Copy only this range: the line with "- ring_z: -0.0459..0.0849" through the final line of the material, inclusive at both ends.

****

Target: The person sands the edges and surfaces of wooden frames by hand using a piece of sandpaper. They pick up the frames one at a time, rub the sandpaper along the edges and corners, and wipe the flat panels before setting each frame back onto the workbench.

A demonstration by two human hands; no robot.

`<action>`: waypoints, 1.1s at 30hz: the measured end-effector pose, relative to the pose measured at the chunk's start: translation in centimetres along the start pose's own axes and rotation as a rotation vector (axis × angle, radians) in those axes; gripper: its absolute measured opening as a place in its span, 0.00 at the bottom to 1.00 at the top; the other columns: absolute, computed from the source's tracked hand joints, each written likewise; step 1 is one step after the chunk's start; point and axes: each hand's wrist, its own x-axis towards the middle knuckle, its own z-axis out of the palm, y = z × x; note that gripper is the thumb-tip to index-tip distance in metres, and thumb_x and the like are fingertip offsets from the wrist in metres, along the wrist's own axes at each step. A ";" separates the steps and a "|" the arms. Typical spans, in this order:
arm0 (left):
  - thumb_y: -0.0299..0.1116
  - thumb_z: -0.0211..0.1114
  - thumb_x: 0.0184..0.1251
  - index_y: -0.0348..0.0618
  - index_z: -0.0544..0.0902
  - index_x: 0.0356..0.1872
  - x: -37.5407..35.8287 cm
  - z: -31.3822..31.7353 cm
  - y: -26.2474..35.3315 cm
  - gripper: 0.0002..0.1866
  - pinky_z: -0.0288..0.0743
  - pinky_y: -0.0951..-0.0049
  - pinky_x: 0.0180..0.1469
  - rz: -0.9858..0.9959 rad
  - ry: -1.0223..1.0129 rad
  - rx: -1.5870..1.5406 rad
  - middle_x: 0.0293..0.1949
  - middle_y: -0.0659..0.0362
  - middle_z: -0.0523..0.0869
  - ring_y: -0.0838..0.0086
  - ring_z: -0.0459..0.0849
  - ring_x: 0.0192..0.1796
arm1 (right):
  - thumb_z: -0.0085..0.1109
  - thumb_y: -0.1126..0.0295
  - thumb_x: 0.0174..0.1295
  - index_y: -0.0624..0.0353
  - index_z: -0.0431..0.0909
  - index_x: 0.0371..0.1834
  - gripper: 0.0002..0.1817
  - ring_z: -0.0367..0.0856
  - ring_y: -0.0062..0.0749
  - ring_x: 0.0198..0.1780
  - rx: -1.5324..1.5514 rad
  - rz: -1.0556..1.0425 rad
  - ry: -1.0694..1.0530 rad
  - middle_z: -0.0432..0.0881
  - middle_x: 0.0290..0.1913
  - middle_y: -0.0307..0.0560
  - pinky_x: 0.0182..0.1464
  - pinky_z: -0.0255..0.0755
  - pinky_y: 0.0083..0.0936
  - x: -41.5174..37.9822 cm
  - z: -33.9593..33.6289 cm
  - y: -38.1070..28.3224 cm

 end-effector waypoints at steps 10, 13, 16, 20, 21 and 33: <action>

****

## Solution for this task
  - ring_z: -0.0459..0.0849
  - ring_x: 0.0192..0.1796
arm1 (right):
  - thumb_z: -0.0085..0.1109
  - thumb_y: -0.1126..0.0295
  - thumb_x: 0.0174..0.1295
  - index_y: -0.0624..0.0353
  - index_z: -0.0431..0.0909
  - index_x: 0.0371..0.1834
  - gripper: 0.0002..0.1817
  - ring_z: -0.0367..0.0856
  - ring_y: -0.0062..0.0749
  - ring_x: 0.0198..0.1780
  - rx: -1.5324..1.5514 rad
  - rz: -1.0556..1.0425 rad
  - ry: -1.0694..1.0530 rad
  - middle_z: -0.0432..0.0881
  - middle_x: 0.0290..0.1913
  - middle_y: -0.0307..0.0560
  - pinky_x: 0.0182..0.1464
  - pinky_z: -0.0255..0.0755
  - pinky_y: 0.0083..0.0936
  - x: -41.5174..37.9822 cm
  - z: -33.9593..33.6289 cm
  - y: -38.1070..28.3224 cm

 end-effector waypoints at steps 10, 13, 16, 20, 21 and 33: <action>

Nothing remains to be answered in this exercise.